[[ INFORMATION SHOWN, beginning ]]

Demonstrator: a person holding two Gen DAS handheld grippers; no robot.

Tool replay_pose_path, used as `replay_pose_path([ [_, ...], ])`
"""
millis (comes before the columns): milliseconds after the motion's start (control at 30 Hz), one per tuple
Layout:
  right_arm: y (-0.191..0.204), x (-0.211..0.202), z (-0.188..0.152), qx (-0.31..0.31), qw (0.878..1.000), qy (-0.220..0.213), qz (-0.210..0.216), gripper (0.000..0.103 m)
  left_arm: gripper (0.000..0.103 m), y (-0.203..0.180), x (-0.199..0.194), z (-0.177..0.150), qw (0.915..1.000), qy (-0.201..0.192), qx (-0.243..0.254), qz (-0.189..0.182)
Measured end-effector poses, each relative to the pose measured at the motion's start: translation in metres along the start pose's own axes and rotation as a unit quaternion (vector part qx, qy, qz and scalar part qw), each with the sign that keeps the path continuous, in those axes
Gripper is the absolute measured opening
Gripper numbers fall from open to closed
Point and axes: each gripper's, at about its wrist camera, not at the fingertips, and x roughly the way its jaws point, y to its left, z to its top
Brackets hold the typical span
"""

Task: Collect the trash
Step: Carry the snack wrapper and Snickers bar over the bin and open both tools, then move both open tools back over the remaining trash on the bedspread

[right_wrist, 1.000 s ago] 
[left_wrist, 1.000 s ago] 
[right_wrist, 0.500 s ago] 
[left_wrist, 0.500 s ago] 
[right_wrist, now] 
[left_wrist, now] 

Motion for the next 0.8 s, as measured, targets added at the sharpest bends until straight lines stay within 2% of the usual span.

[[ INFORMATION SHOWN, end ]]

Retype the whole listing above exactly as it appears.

RESULT FOR THIS EXERCISE:
Demonstrator: a person holding two Gen DAS handheld grippers; no robot.

Tool replay_pose_path, used as `replay_pose_path([ [_, ...], ])`
"""
millis (comes before the columns): milliseconds after the motion's start (control at 30 Hz), one per tuple
Layout:
  right_arm: y (-0.191..0.204), x (-0.211..0.202), z (-0.188..0.152), qx (-0.31..0.31), qw (0.878..1.000), qy (-0.220..0.213), qz (-0.210..0.216), gripper (0.000..0.103 m)
  left_arm: gripper (0.000..0.103 m), y (-0.203..0.180), x (-0.199..0.194), z (-0.177..0.150), qw (0.915..1.000), qy (-0.201..0.192), qx (-0.243..0.254), qz (-0.189..0.182)
Measured end-effector poses, each relative to the pose measured at the motion's start: translation in metres along the start pose's own axes and rotation as a unit quaternion (vector part qx, qy, qz and scalar part qw), each with the sign that keeps the path continuous, in those axes
Gripper is the absolute measured opening
Gripper numbers fall from open to closed
Point and axes: each gripper's, at about its wrist camera, not at the fingertips, and x roughly the way its jaws point, y to its left, z to its top
Brackets hold the typical span
"""

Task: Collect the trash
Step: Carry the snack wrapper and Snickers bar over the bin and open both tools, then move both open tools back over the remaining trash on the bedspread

[right_wrist, 1.000 s ago] 
[left_wrist, 1.000 s ago] 
[right_wrist, 0.500 s ago] 
[left_wrist, 0.500 s ago] 
[right_wrist, now] 
[left_wrist, now] 

Motion for the next 0.8 s, as measured, targets added at the sharpest bends until straight lines stay within 2% of the usual span.

The exercise is done, with nothing left to add.